> What is required:
Quote all lines below exactly. Images stay out.

> Dataset excerpt:
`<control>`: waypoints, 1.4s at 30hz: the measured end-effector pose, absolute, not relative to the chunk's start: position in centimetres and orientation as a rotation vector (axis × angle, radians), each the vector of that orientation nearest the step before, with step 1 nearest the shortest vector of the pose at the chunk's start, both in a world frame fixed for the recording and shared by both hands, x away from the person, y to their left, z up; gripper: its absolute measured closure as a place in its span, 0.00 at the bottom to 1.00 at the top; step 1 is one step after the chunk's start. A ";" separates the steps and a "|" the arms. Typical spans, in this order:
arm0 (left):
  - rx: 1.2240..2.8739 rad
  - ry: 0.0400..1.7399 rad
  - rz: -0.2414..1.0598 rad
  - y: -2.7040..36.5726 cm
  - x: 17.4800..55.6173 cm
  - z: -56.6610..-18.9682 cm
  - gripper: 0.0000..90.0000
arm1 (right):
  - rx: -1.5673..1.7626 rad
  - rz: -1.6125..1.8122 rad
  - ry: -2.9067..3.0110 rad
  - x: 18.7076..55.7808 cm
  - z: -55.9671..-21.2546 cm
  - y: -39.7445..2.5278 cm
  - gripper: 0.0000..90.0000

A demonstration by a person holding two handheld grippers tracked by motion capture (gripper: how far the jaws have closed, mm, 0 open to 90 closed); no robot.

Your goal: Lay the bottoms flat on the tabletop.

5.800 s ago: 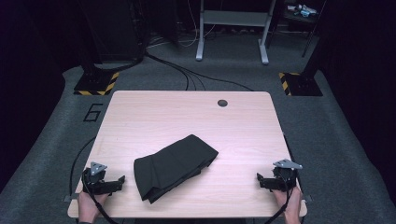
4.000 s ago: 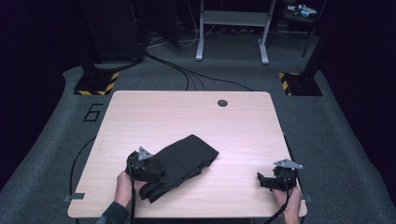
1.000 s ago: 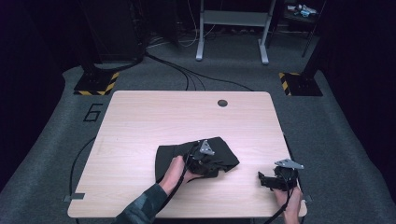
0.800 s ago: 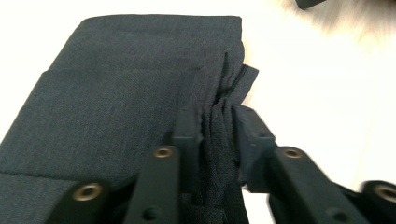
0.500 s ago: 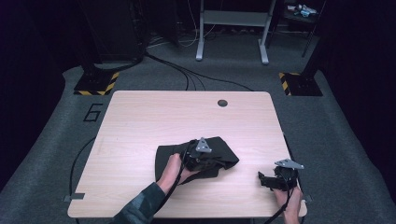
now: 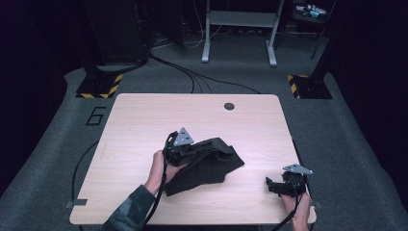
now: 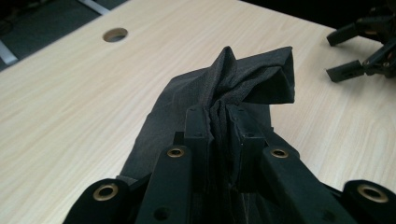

> Reply to the task:
`<control>`: waypoints, 1.4s at 30hz: the measured end-effector pose, absolute, not relative to the chunk's start: position in centimetres and orientation as a rotation vector (axis × angle, radians), each the vector of that orientation nearest the step before, with step 1 nearest the shortest vector of the pose at the chunk's start, both in a world frame fixed for the recording and shared by both hands, x away from the person, y to their left, z up; gripper: its absolute measured closure as a place in its span, 0.00 at the bottom to 1.00 at the top; step 1 is one step after the chunk's start. A ";" separates the steps and a "|" the arms. Typical spans, in this order:
arm0 (left):
  - rx: 1.2240..2.8739 rad
  - ry: 0.0400..1.7399 rad
  - rz: -0.2414..1.0598 rad
  - y: -2.7040..36.5726 cm
  - x: 17.4800..55.6173 cm
  - z: -56.6610..-18.9682 cm
  - gripper: 0.0000..90.0000
arm1 (right):
  - rx: -1.5673..1.7626 rad
  - rz: -1.6125..1.8122 rad
  - ry: -2.9067..3.0110 rad
  - x: 18.7076..55.7808 cm
  - z: -55.9671..-21.2546 cm
  - y: -39.7445..2.5278 cm
  - gripper: 0.0000..90.0000

A demonstration by a person holding two handheld grippers tracked by motion capture (gripper: how far the jaws have closed, mm, 0 open to 90 closed); no robot.

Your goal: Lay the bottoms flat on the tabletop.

5.800 s ago: 
4.000 s ago: 
1.000 s ago: 
0.800 s ago: 
0.500 s ago: 
now: 
now: 

The response to the exercise has been completed.